### [ACTIVITY]
Go line by line through the data and copy those with the word "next".

---------- PROVIDED DATA ----------

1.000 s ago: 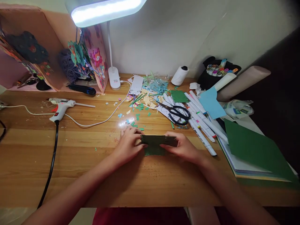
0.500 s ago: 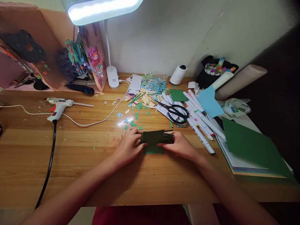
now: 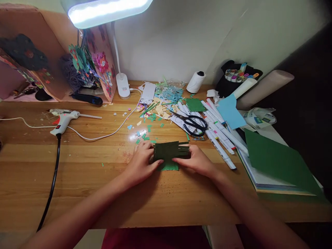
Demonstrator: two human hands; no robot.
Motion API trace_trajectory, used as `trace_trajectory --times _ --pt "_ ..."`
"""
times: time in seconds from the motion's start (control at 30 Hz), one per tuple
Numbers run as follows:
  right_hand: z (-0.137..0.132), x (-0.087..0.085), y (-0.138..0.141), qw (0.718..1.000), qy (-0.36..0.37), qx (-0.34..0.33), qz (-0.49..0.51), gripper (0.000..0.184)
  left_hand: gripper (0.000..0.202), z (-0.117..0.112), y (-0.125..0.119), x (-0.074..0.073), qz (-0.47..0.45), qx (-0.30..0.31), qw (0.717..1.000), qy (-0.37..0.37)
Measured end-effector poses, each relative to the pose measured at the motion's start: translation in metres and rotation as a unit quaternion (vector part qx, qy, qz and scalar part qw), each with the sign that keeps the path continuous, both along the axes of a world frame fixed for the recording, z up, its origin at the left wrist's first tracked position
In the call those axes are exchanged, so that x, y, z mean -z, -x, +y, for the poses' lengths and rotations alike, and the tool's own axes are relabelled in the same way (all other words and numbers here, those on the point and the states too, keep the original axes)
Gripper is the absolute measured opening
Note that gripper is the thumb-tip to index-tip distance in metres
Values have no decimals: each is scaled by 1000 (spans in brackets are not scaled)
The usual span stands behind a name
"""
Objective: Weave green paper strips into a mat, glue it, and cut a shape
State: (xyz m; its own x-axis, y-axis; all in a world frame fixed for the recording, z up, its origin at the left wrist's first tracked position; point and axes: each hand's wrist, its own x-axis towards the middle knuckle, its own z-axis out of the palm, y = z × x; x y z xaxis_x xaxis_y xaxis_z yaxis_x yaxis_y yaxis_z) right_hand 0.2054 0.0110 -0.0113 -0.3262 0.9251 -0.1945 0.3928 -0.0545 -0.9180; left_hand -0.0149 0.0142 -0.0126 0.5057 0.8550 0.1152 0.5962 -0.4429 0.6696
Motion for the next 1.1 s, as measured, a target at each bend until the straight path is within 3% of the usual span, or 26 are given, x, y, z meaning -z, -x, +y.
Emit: trace_trajectory --times 0.2,0.6,0.83,1.1 --pt "-2 0 3 1000 -9 -4 -3 20 18 -2 -5 6 -4 -15 1000 -20" --pt "0 6 6 997 8 11 77 26 6 -5 -6 3 -66 4 998 -21" --pt "-1 5 5 999 -6 10 48 21 6 -3 -6 3 -63 -4 998 -14" --pt "0 -1 4 1000 -20 1 -2 20 22 1 -1 -2 -26 -26 999 12"
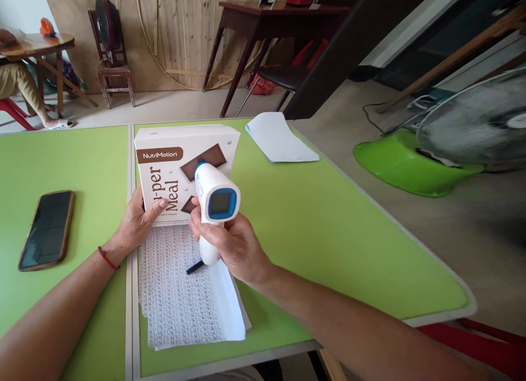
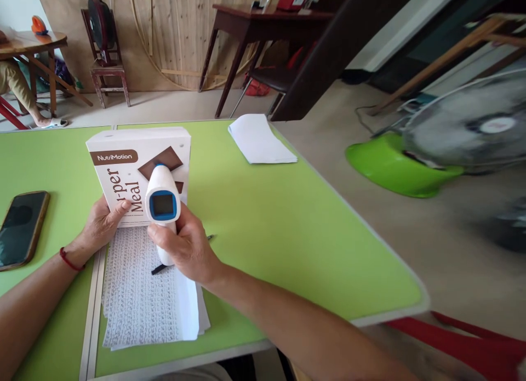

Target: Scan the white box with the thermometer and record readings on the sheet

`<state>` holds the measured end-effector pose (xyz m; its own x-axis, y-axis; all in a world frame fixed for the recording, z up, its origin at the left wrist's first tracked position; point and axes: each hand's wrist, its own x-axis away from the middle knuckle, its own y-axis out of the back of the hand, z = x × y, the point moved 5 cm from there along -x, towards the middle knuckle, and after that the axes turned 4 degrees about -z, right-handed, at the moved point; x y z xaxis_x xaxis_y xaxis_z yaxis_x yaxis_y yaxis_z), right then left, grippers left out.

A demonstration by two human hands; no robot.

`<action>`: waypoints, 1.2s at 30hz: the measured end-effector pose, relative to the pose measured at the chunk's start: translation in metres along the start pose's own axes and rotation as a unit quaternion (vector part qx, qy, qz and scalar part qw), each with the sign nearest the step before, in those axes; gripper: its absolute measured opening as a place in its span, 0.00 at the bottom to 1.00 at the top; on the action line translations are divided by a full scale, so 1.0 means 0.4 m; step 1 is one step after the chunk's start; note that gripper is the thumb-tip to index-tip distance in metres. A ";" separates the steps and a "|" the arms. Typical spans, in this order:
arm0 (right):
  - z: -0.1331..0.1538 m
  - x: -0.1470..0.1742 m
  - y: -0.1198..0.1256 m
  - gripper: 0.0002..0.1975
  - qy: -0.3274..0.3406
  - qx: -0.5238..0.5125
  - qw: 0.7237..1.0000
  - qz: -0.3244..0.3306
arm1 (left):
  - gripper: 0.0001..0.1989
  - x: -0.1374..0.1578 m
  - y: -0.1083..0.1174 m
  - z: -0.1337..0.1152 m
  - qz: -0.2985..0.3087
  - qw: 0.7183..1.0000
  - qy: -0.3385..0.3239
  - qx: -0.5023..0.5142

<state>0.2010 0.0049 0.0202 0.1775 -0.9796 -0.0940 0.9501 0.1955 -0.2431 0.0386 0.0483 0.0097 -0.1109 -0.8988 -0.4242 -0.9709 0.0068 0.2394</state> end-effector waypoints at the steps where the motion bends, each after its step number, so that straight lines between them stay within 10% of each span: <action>1: 0.001 0.000 -0.002 0.13 -0.003 -0.010 1.000 0.004 | 0.17 0.001 0.001 0.002 0.001 1.000 0.001 -0.003; 36: 0.010 -0.003 -0.017 0.11 -0.012 -0.007 1.000 0.012 | 0.18 0.006 0.004 0.011 0.005 1.000 0.005 -0.020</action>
<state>0.1953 0.0045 0.0260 0.2054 -0.9756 -0.0772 0.9418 0.2185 -0.2553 0.0359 0.0481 0.0053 -0.1180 -0.9032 -0.4127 -0.9606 -0.0016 0.2781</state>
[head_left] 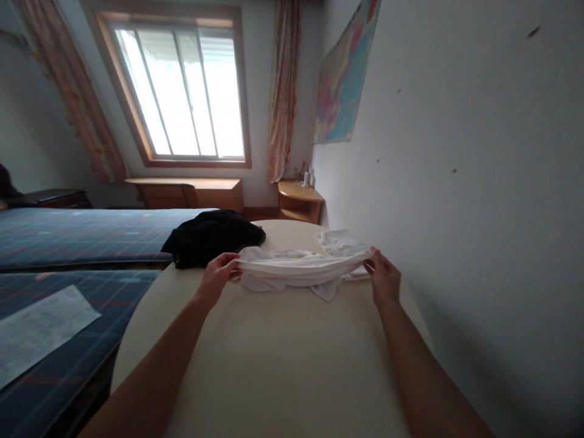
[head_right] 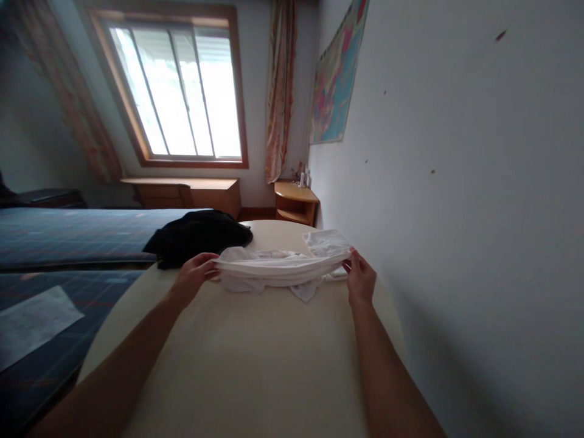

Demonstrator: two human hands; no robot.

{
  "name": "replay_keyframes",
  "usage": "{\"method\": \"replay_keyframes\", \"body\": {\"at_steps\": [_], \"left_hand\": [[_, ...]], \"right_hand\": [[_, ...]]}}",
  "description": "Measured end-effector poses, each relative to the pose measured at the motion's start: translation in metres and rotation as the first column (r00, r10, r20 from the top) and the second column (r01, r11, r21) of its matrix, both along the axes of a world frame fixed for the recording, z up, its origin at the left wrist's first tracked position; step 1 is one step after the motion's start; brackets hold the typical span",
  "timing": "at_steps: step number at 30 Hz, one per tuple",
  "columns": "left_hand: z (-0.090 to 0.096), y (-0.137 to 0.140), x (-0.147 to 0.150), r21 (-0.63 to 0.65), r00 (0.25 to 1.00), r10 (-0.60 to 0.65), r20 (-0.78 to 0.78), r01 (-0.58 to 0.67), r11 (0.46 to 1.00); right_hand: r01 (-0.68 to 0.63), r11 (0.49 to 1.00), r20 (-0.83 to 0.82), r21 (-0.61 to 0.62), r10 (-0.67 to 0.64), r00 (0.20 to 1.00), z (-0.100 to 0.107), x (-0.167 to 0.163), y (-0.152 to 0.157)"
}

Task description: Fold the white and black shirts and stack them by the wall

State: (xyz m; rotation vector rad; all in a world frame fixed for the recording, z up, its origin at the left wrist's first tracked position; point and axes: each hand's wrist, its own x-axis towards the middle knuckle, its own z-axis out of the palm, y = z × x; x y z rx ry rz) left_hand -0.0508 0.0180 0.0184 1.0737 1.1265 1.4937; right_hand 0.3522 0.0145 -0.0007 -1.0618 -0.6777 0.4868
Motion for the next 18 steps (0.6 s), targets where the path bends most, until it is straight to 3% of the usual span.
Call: {"method": "replay_keyframes", "body": {"at_steps": [6, 13, 18], "left_hand": [[0.0004, -0.0016, -0.0028, 0.040, 0.998, -0.059, -0.032, 0.061, 0.997], [-0.0032, -0.0002, -0.0052, 0.021, 0.991, -0.076, -0.109, 0.079, 0.997], [-0.0055, 0.0028, -0.0083, -0.051, 0.993, -0.110, -0.031, 0.108, 0.993]], "right_hand": [[0.150, 0.980, 0.188, -0.134, -0.123, 0.974, 0.0009, 0.0049, -0.0031], [0.121, 0.977, 0.200, -0.173, -0.085, 0.976, -0.0021, 0.0094, -0.0026], [0.100, 0.981, 0.145, -0.164, -0.076, 0.986, -0.0030, 0.0097, -0.0007]]}}
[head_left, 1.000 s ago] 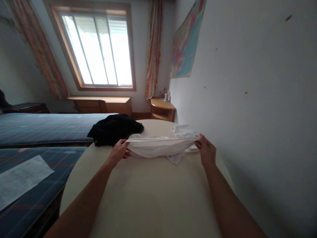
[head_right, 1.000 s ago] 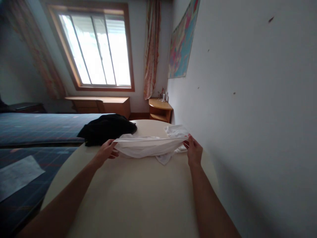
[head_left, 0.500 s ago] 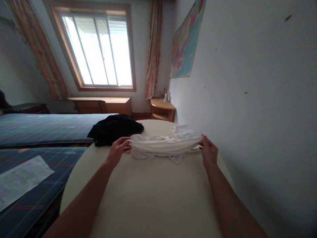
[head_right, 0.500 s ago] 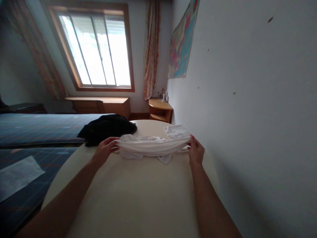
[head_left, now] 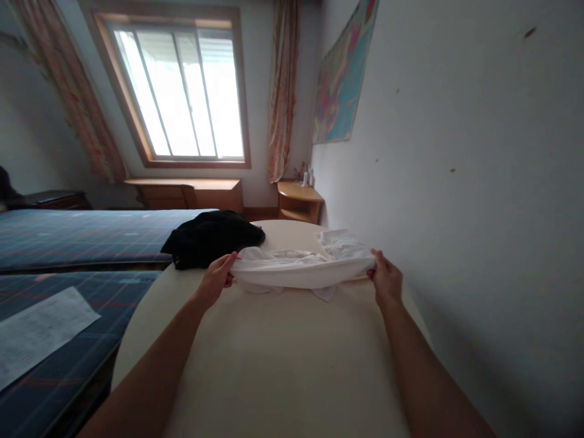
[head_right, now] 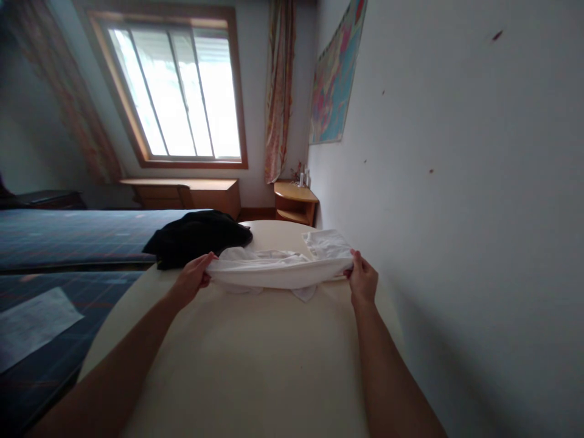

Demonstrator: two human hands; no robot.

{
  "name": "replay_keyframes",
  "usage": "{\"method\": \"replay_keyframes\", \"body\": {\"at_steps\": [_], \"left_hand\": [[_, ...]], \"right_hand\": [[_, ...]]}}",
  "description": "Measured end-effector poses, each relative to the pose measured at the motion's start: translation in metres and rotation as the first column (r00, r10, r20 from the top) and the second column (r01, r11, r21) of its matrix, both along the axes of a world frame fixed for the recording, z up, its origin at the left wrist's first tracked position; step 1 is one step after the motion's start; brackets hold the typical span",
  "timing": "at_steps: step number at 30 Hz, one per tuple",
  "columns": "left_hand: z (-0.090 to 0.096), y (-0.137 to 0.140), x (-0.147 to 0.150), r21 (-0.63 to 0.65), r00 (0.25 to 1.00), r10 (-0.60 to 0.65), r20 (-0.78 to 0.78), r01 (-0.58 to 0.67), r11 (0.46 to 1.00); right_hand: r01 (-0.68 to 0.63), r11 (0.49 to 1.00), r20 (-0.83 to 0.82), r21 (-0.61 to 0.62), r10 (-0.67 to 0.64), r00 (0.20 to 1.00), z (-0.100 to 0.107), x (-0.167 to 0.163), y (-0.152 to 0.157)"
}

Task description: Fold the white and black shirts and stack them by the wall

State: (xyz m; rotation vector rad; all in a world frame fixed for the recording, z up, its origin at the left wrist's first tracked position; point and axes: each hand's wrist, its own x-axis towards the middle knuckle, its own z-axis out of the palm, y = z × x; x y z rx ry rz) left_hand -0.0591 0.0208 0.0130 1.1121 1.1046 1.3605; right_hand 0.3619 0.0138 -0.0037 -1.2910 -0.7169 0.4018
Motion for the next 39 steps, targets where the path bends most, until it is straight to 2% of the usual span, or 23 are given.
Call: {"method": "replay_keyframes", "body": {"at_steps": [3, 6, 9, 11, 14, 18, 23, 28, 34, 36, 39], "left_hand": [[0.002, -0.002, -0.002, 0.015, 0.990, -0.101, 0.094, 0.100, 0.995], [0.002, -0.003, -0.001, 0.044, 0.973, -0.181, 0.141, 0.177, 0.983], [-0.001, -0.001, 0.000, 0.066, 0.989, -0.116, 0.091, 0.111, 0.992], [-0.003, 0.002, 0.001, 0.093, 0.997, -0.054, 0.056, 0.048, 0.995], [-0.006, 0.007, -0.001, 0.124, 0.999, 0.015, 0.038, -0.019, 0.992], [-0.007, 0.011, -0.007, 0.129, 0.988, 0.149, 0.033, -0.152, 0.980], [-0.005, 0.015, -0.011, 0.191, 0.935, 0.306, 0.182, -0.338, 0.922], [0.001, 0.011, -0.008, 0.239, 0.927, 0.330, 0.180, -0.366, 0.899], [0.004, 0.010, -0.007, 0.292, 0.890, 0.431, 0.148, -0.456, 0.841], [0.006, 0.009, -0.009, 0.296, 0.877, 0.446, 0.181, -0.481, 0.826], [0.010, 0.008, -0.009, 0.280, 0.881, 0.398, 0.255, -0.461, 0.842]], "right_hand": [[-0.078, 0.993, -0.134, 0.093, 0.090, 0.987, 0.002, -0.003, 0.002], [-0.203, 0.955, -0.209, 0.215, 0.248, 0.946, 0.006, -0.007, 0.002], [-0.301, 0.911, -0.206, 0.283, 0.364, 0.908, 0.010, -0.011, 0.001], [-0.314, 0.898, -0.180, 0.307, 0.379, 0.908, 0.010, -0.013, 0.000], [-0.299, 0.906, -0.137, 0.299, 0.351, 0.926, 0.009, -0.013, 0.001], [-0.238, 0.949, -0.061, 0.206, 0.255, 0.965, 0.005, -0.008, 0.002], [-0.109, 0.981, -0.037, 0.158, 0.116, 0.993, 0.001, -0.001, 0.005], [-0.007, 0.989, 0.071, 0.150, -0.004, 0.998, 0.002, -0.002, 0.007], [-0.070, 0.984, -0.035, 0.161, 0.077, 0.996, 0.011, -0.010, 0.000], [-0.030, 0.985, -0.010, 0.170, 0.032, 0.999, 0.014, -0.012, -0.002], [0.020, 0.976, 0.016, 0.217, -0.024, 1.000, 0.017, -0.013, -0.005]]}}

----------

### [SOLUTION TO THIS PROBLEM]
Motion for the next 1.1 s, as measured, a target at each bend until the straight path is within 3% of the usual span, or 26 are given, x, y, z meaning -z, -x, +y.
Motion for the next 18 steps (0.6 s), targets where the path bends most, until it is straight to 3% of the usual span.
Motion for the next 39 steps, targets where the path bends most, until it is straight to 2% of the usual span, or 23 are given.

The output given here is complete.